Standing head and shoulders above the crowd has its perks – but those extra inches can come at a cost. According to a new study, being tall is fundamentally associated with a number of diseases, from varicose veins to peripheral nerve damage.
An international team of researchers compared measures of height, both genetic and physical, with the presence of more than a thousand traits in more than 280,000 US adults, confirming suspicions that height is linked with a number of common diseases.
"Using genetic methods applied to the VA Million Veteran Program, we found evidence that adult height may impact over 100 clinical traits, including several conditions associated with poor outcomes and quality of life – peripheral neuropathy, lower extremity ulcers, and chronic venous insufficiency," says the study's lead author, Sridharan Raghavan from the Rocky Mountain Regional VA Medical Center in the US.
"We conclude that height may be an unrecognized non-modifiable risk factor for several common conditions in adults."
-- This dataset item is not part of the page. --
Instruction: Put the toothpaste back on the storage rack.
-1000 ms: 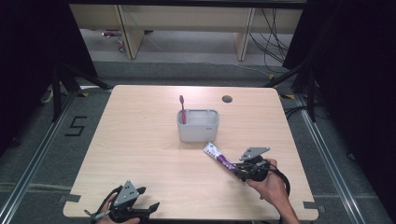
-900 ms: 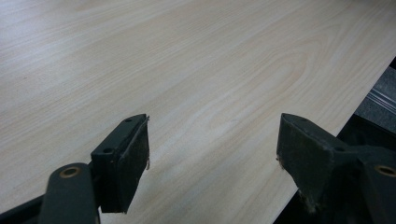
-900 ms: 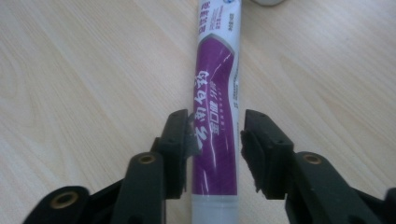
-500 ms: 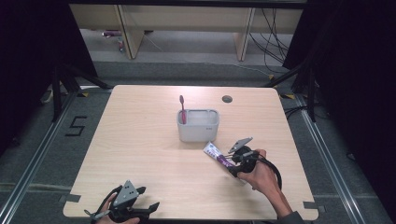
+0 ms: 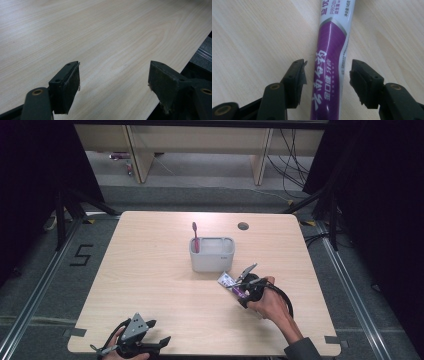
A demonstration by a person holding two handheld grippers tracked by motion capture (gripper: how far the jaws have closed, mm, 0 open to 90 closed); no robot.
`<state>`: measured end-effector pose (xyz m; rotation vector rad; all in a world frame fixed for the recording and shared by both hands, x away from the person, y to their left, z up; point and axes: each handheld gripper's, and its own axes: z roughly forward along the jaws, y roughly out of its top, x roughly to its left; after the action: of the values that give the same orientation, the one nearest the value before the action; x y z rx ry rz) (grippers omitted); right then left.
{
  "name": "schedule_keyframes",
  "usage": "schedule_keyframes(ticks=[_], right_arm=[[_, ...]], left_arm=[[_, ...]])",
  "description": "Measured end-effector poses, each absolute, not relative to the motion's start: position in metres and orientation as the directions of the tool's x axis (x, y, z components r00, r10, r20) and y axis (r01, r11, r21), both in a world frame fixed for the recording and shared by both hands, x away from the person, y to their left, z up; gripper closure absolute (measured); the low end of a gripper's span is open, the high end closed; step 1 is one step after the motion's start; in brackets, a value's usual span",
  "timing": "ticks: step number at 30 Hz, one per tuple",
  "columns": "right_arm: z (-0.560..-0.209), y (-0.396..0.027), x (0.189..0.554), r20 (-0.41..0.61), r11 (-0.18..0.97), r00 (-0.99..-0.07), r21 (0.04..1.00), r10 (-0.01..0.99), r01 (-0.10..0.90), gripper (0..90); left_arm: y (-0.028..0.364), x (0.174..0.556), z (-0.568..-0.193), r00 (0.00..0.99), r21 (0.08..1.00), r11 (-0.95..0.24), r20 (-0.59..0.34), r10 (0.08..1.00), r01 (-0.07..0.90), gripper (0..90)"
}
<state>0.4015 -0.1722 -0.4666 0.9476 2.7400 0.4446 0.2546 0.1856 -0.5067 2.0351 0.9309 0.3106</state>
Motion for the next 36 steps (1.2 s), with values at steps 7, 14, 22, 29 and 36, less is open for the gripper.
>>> schedule_keyframes(ticks=[7, 14, 22, 29, 36], right_arm=[[-0.471, -0.166, 0.409, -0.093, 0.748, -0.767, 0.320, 0.635, 0.581, 49.7], [-0.472, -0.163, 0.416, -0.087, 0.762, -0.777, 0.292, 0.623, 0.578, 56.4], [-0.474, -0.163, 0.423, -0.072, 0.765, -0.778, 0.260, 0.624, 0.590, 57.4], [-0.473, -0.161, 0.426, -0.069, 0.765, -0.774, 0.235, 0.629, 0.600, 59.1], [-0.468, -0.161, 0.432, -0.089, 0.769, -0.772, 0.213, 0.630, 0.603, 73.8]], left_arm=[[0.185, 0.254, -0.507, 0.684, 0.795, -0.337, -0.129, 0.718, 0.505, 24.9], [0.185, 0.255, -0.507, 0.694, 0.788, -0.359, -0.117, 0.710, 0.500, 24.9], [0.184, 0.254, -0.508, 0.692, 0.791, -0.355, -0.116, 0.713, 0.498, 24.9], [0.182, 0.253, -0.508, 0.686, 0.796, -0.338, -0.130, 0.716, 0.503, 24.9], [0.183, 0.254, -0.508, 0.695, 0.789, -0.358, -0.117, 0.710, 0.499, 24.9]])
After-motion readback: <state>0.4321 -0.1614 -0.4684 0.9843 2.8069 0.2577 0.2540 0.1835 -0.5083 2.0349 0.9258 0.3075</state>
Scientists have known for some time that tall people are at greater risk of a variety of cancers, not to mention conditions like ruptured aortas and pulmonary embolisms.
Not that shorter folk have it much better, facing increased chances of coronary disease, stroke, liver disease, and mental health disorders.
What hasn't been clear is whether these health challenges are bound up in the biology of height in particular, or the result of environmental conditions such as poor nutrition or damaging sociocultural effects, which can also affect someone's stature.
Moving beyond mere comparisons of measured height and medical reports, this latest analysis made use of genetic data linked to the clinical records of more than 200,000 White and 50,000 Black adults from the US Veteran Affairs' Million Veteran Program.
Using a method of relating genes with known functions to the presence of disease, the team attempted to match thousands of genetic variations known to influence a person's height with more than a thousand characteristics associated with disease.
A similar comparison was also done based on measured heights, which averaged 176 centimeters (5 feet 9 inches).
Given prior studies using similar methods looked at no more than 50 traits, using far smaller genetic databases, the new analysis can be considered the largest of its kind.
The results back up prior studies that concluded taller people have it easier when it comes to cardiovascular conditions such as hypertension, hyperlipidemia, and coronary heart disease, at the cost of being more prone to atrial fibrillations and varicose veins.
They also added a few more conditions to the risk list, including infections of the skin and bone, and a type of nerve damage to the extremities called peripheral neuropathy.
Thanks to the fact the sample size was so large, the team also honed in on the role gender might play, with asthma and non-specific peripheral nerve disorders being associated with increased height in women but not men.
Drawing tighter connections between numerous genes for height and various pathological traits makes it less likely we can point a finger at conflated environmental causes, or even the influence of body mass – but still doesn't explain how illnesses might result from tall genes.
Additional studies could help iron out the causation, identifying underlying biochemistry or pinpointing the way physical size feeds back into functionality of our body.
Future research would also help to bolster some of the study's weaknesses, by using more relevant genetic libraries that expand beyond a European ancestry and sampling a wider part of the population to include more from Black and Hispanic populations, non-veterans, and women.
There isn't much we can do about our height, but knowing how it relates to our health could at least help us remain vigilant about those things we can do something about.
This research was published in PLOS Genetics.